• [The data]:
..........

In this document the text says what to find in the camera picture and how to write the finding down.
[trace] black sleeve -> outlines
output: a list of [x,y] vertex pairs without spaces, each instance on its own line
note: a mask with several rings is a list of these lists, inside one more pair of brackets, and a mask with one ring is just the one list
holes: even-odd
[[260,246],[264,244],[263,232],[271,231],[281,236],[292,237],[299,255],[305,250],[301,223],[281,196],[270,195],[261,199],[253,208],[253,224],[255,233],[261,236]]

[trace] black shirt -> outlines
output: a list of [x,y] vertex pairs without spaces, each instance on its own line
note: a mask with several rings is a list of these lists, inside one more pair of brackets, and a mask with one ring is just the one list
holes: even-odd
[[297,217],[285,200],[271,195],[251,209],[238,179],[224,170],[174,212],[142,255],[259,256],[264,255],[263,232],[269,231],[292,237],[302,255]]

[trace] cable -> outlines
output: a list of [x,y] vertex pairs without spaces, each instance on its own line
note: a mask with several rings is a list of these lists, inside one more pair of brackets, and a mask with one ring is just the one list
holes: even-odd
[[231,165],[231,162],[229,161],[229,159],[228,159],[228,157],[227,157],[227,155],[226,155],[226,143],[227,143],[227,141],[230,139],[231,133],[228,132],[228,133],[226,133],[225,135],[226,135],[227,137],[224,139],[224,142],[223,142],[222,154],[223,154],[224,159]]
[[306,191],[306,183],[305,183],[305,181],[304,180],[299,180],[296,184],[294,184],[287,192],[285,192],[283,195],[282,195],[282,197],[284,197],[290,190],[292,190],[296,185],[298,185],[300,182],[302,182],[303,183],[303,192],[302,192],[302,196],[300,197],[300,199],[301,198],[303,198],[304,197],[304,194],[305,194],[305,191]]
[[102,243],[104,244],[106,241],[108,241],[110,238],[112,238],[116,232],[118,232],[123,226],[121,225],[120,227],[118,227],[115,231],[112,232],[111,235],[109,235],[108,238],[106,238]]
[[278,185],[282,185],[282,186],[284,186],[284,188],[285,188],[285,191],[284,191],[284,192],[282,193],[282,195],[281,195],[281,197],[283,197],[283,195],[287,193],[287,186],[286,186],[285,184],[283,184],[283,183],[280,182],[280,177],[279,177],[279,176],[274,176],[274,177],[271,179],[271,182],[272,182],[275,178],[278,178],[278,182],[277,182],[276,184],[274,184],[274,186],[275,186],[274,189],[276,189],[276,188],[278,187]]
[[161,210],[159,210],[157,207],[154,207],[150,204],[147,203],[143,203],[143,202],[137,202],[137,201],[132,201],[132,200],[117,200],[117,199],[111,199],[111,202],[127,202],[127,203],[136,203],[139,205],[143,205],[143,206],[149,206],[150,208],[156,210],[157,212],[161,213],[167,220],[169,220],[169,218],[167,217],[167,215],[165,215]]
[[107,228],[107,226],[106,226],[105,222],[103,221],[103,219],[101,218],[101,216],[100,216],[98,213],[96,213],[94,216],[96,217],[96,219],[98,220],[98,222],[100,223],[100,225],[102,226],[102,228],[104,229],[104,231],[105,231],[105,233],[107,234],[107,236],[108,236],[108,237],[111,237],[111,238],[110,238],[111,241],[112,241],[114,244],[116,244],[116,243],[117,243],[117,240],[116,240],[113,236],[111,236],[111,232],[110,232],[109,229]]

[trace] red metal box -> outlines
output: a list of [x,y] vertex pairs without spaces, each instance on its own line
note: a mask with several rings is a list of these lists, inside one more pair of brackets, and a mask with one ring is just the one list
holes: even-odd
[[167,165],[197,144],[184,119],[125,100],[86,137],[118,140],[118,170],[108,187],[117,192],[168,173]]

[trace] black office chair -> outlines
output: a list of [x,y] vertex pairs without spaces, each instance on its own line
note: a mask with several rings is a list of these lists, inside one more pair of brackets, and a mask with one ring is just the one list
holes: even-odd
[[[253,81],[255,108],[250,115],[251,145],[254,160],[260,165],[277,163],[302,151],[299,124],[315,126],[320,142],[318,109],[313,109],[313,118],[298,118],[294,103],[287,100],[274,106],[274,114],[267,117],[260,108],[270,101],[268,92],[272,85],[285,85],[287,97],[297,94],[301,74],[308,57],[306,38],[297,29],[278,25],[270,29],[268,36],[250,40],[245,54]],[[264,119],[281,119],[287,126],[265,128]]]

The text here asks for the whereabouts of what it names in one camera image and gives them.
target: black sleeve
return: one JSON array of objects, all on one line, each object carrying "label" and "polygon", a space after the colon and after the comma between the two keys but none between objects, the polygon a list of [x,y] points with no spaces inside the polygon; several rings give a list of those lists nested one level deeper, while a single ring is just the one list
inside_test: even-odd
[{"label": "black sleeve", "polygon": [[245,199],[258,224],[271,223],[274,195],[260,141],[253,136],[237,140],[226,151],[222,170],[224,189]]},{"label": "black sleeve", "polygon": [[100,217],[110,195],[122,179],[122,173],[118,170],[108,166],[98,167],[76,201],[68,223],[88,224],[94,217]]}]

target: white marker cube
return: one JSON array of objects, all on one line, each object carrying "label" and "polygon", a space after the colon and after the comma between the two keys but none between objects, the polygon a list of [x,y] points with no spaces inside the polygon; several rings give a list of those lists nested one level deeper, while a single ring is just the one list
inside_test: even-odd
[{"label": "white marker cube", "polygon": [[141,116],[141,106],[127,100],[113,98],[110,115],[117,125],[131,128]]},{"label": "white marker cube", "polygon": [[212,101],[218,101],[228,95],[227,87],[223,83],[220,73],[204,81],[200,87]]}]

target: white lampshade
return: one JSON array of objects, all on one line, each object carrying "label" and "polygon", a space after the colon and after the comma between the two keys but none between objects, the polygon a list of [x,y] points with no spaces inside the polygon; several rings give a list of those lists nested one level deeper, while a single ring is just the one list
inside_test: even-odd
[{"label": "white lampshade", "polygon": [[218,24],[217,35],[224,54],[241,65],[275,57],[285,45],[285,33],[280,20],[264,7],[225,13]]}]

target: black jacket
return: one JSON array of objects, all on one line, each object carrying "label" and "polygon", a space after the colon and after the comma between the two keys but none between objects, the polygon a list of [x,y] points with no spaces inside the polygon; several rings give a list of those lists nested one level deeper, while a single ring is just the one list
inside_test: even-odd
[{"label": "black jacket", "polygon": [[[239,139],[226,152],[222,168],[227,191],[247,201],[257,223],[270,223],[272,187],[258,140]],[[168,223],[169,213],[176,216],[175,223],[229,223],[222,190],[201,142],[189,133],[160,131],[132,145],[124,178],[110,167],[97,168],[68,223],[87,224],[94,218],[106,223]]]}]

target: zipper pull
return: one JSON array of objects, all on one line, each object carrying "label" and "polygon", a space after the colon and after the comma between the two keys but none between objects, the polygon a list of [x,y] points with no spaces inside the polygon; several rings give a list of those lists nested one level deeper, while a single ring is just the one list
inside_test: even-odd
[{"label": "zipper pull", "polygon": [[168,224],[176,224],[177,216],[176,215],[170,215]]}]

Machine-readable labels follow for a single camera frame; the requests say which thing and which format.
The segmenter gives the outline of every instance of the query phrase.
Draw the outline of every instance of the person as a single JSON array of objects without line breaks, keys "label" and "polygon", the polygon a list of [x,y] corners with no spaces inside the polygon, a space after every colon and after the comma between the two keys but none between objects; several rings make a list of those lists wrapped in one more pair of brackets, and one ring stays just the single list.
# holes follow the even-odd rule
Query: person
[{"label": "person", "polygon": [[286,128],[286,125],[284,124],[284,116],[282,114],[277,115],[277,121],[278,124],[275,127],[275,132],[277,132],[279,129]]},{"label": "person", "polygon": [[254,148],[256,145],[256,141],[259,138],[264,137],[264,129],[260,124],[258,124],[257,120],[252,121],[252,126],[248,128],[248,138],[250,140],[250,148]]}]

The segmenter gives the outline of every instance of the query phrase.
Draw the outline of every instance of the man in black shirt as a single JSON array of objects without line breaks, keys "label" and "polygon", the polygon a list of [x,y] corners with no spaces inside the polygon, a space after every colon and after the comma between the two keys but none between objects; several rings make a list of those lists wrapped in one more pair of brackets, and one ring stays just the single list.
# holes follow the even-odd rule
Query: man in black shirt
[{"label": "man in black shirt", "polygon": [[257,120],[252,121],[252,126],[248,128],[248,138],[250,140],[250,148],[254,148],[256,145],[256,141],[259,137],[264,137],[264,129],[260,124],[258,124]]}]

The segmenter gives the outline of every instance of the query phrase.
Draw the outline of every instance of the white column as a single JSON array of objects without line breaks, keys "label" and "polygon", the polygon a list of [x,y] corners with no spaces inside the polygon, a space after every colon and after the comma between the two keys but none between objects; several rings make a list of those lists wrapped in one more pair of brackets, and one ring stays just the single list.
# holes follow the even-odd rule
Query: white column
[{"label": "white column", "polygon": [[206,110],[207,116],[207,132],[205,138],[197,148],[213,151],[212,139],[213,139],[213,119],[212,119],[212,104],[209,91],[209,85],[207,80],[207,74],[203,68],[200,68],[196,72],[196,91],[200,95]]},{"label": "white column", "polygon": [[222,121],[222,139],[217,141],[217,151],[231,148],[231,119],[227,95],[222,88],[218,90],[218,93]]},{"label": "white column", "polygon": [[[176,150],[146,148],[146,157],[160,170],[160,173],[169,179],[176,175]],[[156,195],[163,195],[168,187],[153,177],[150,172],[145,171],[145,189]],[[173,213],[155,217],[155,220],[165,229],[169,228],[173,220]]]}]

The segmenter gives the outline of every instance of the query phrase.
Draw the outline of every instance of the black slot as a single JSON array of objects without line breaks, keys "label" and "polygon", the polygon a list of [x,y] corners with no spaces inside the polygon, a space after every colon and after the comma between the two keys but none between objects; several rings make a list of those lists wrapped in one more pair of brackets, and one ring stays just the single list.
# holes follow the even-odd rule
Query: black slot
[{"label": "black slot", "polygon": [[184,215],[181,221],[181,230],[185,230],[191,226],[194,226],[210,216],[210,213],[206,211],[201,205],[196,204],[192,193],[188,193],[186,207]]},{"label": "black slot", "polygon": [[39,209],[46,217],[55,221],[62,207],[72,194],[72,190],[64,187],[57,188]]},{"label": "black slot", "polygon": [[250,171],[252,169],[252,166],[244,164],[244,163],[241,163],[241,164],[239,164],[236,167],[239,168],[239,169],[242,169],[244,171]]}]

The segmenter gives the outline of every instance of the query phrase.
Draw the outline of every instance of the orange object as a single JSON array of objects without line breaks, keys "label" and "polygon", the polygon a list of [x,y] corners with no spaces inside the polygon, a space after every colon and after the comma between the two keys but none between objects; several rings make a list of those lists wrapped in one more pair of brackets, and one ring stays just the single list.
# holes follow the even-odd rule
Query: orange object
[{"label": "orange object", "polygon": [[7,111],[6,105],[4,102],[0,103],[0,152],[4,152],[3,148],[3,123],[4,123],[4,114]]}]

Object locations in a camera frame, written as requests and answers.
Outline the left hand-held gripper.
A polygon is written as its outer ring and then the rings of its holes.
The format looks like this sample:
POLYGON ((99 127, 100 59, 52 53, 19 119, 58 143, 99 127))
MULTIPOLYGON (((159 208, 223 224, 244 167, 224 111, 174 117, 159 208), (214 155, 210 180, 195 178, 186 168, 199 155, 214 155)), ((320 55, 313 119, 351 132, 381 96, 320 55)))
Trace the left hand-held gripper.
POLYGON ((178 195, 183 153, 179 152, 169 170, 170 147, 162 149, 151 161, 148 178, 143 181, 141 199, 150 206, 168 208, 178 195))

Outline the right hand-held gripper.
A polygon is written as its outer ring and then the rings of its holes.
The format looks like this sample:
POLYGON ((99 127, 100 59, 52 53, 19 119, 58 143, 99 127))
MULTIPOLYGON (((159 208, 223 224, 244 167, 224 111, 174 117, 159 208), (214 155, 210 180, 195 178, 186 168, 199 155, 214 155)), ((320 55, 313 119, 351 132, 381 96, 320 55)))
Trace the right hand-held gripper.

..........

• [About this exercise]: Everything from the first line of the records above to the line containing "[trace] cable -> outlines", inclusive, should be repeated exactly; leave out the rest.

• [Answer to the problem]:
In this document the text says what to find in the camera picture and how to write the finding down.
[trace] black sleeve -> outlines
output: a list of [x,y] vertex pairs without spaces, each instance on its own line
note: a mask with several rings is a list of these lists, inside one more pair of brackets, and a mask with one ring is just the one list
holes: even-odd
[[260,246],[264,244],[263,232],[271,231],[281,236],[292,237],[299,255],[305,250],[301,223],[281,196],[270,195],[261,199],[253,208],[253,224],[255,233],[261,236]]

[trace] black shirt -> outlines
output: a list of [x,y] vertex pairs without spaces, each instance on its own line
note: a mask with several rings is a list of these lists, inside one more pair of brackets, and a mask with one ring is just the one list
holes: even-odd
[[297,217],[285,200],[271,195],[251,209],[238,179],[224,170],[174,212],[142,255],[259,256],[264,255],[263,232],[269,231],[292,237],[302,255]]

[trace] cable -> outlines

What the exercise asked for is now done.